Keywords: glioma, seizures, astrocytes, gliosis, hyperexcitability, glutamate

Introduction

Seizures, focal, partial, or generalized, are experienced by 60–80% of glioma patients during the course of their disease (Lynam et al. 2007; Oberndorfer et al. 2002; Hildebrand et al. 2005; Kurzwelly et al. 2010). Primary brain tumors have an incidence rate of 18 per 100,000 by year in the United States (Porter et al. 2010). Approximately 60% of those tumors are gliomas that originate from astrocytes or other glial cells. Astrocytic tumors are clinically categorized as either low-grade or high-grade astrocytomas based on their specific histological features (Furnari et al. 2007). Brain tumors that originate from metastasizing peripheral cancers also induce seizures in approximately 25% of patients (Davis et al. 2012), and while some of the etiology of these seizures may be similar, for this review, we will focus on the mechanisms causing glioma-associated seizures.

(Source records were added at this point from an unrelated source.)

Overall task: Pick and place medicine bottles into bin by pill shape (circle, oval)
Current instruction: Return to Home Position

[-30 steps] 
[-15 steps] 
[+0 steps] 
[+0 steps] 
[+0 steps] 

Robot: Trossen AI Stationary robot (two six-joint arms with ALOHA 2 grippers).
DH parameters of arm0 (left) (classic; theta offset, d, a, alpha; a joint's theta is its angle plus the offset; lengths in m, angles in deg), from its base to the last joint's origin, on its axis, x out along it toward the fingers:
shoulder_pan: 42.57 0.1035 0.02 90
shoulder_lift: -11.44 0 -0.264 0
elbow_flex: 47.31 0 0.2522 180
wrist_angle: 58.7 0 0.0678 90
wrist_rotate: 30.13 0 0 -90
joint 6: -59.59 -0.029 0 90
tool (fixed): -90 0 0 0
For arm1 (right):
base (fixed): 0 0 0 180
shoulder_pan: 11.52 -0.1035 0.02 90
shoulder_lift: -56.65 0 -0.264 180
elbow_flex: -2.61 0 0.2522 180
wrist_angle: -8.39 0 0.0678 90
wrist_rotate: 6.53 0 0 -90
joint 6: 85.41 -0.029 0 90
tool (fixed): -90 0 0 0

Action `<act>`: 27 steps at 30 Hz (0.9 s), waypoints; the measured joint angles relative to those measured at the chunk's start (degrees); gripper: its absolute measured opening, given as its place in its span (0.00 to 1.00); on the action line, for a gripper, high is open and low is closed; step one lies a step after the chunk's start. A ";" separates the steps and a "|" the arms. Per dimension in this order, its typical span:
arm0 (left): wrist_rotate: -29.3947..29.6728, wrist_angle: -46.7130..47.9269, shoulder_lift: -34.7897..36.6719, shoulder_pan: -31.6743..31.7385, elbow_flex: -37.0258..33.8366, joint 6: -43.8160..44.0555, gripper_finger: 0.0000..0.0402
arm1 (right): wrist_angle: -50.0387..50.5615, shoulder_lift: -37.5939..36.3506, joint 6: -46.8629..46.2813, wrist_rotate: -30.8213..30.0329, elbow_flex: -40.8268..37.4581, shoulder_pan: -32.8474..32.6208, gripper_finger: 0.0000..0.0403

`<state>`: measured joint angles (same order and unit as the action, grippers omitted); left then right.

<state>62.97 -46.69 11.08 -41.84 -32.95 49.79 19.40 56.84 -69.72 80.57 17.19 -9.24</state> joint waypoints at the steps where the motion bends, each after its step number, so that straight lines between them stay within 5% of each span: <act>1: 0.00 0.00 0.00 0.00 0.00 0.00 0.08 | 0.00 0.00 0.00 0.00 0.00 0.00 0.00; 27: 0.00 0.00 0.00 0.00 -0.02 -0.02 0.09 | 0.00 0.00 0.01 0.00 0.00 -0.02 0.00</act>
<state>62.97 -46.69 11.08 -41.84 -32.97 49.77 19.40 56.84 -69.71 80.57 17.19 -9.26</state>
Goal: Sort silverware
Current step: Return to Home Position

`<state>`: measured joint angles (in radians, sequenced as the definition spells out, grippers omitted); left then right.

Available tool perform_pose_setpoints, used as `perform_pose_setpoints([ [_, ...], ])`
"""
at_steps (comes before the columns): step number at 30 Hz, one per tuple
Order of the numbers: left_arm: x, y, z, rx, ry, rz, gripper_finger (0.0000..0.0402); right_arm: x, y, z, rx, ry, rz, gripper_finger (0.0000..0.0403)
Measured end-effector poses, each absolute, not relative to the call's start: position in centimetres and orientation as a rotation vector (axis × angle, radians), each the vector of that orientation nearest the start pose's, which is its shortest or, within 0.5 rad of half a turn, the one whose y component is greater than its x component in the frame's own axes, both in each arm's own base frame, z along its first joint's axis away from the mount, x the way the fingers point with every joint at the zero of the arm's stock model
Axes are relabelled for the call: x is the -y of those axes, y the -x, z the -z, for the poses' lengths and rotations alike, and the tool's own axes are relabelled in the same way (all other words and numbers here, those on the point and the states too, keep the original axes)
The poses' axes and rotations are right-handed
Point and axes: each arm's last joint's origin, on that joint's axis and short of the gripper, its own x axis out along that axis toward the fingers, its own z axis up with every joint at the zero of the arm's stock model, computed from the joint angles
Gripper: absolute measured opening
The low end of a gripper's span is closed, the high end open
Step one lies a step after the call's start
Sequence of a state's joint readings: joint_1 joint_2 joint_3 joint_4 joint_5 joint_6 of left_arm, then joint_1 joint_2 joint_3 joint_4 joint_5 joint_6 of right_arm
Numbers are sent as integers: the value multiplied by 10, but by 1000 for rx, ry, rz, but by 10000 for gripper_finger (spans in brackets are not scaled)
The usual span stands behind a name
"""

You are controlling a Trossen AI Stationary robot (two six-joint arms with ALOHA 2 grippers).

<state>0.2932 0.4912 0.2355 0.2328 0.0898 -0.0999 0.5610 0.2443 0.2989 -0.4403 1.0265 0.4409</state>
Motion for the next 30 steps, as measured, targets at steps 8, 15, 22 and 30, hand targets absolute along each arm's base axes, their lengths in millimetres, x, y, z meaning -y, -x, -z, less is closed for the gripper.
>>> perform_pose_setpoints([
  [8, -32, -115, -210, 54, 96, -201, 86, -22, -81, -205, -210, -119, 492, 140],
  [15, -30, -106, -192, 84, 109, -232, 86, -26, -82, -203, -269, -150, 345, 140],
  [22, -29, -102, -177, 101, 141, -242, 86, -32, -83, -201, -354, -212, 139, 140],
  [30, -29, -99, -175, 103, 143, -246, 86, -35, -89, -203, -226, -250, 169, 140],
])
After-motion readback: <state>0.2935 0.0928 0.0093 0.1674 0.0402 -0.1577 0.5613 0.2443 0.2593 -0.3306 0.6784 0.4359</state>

The incidence of tumor-associated seizures in glioma patients appears to correlate with the histological grade of the tumor and the tumor’s location within the brain; patients with lower grade gliomas in cortical areas of the temporal lobe are more than two times as likely to present with seizures, compared to patients with high-grade gliomas (Lee et al. 2010; Hildebrand et al. 2005), and those with tumors located in the insular cortex are more likely to present with seizures, especially if the tumor is on the right side. Interestingly, tumors located within the right hemisphere have the highest correlation to seizures as the presenting symptom (Hildebrand et al. 2005). Several studies have determined that seizures originate close to the tumor mass. Patt et al. (2000) used EEG dipole localization techniques to identify the foci of epileptic activity in glioma patients and found that within a 15-minute recording period, all patients exhibited abnormal activity consisting of sharp waves, spikes and/or polyspikes. They found a strong correlation between tumor histological grade and distance between the seizure foci and the tumor border; in general, the foci in low grade glioma patients was closest to the tumor border, while most of the foci in high grade glioma patients were found to be more distant from the border, particularly in those with glial-derived tumors (Patt et al. 2000). Surgical resection of the tumor leads to seizure-free periods, however ultimately the majority of patients will again experience seizures that coincide with tumor recurrence.

Tumor-associated Seizures

A seizure may be the first unmistakable co-morbidity that leads to tumor diagnosis, but changes in cortical excitability likely occur well before the first convulsion. Evidence for this can be found in some of the few studies that have attempted to model peritumoral seizures in rodents. Studies have been limited, in part due to the difficulty of extensively monitoring glioma-implanted animals for spontaneously-occurring events, most of which can only be detected through EEG. In addition, rodents are thought to be far more resistant to seizure development compared to humans. However, in 2006, Kohling et al (2006) observed that rats, implanted intracranially with rodent C6 glioma cells and monitored by EEG, exhibited spontaneous epileptiform discharges throughout the 12– 15 day recording period; this activity consisted of spikes and slow waves or sharp waves lasting for several seconds without any phenotypic convulsive behavior by the animals. In this study, epileptiform activity was found to originate outside the tumor mass but within the peritumoral area, identified as within 1–2 mm from the tumor border (Kohling et al. 2006). A more recent study by Buckingham et al (2011) used continuous EEG/video recording to monitor mice intracranially implanted with human glioma cells. They found that 37% of these animals showed spontaneous spiking that increased over time and that this spiking was associated with a subtle behavioral phenotype (Fig. 1A; Buckingham et al. 2011).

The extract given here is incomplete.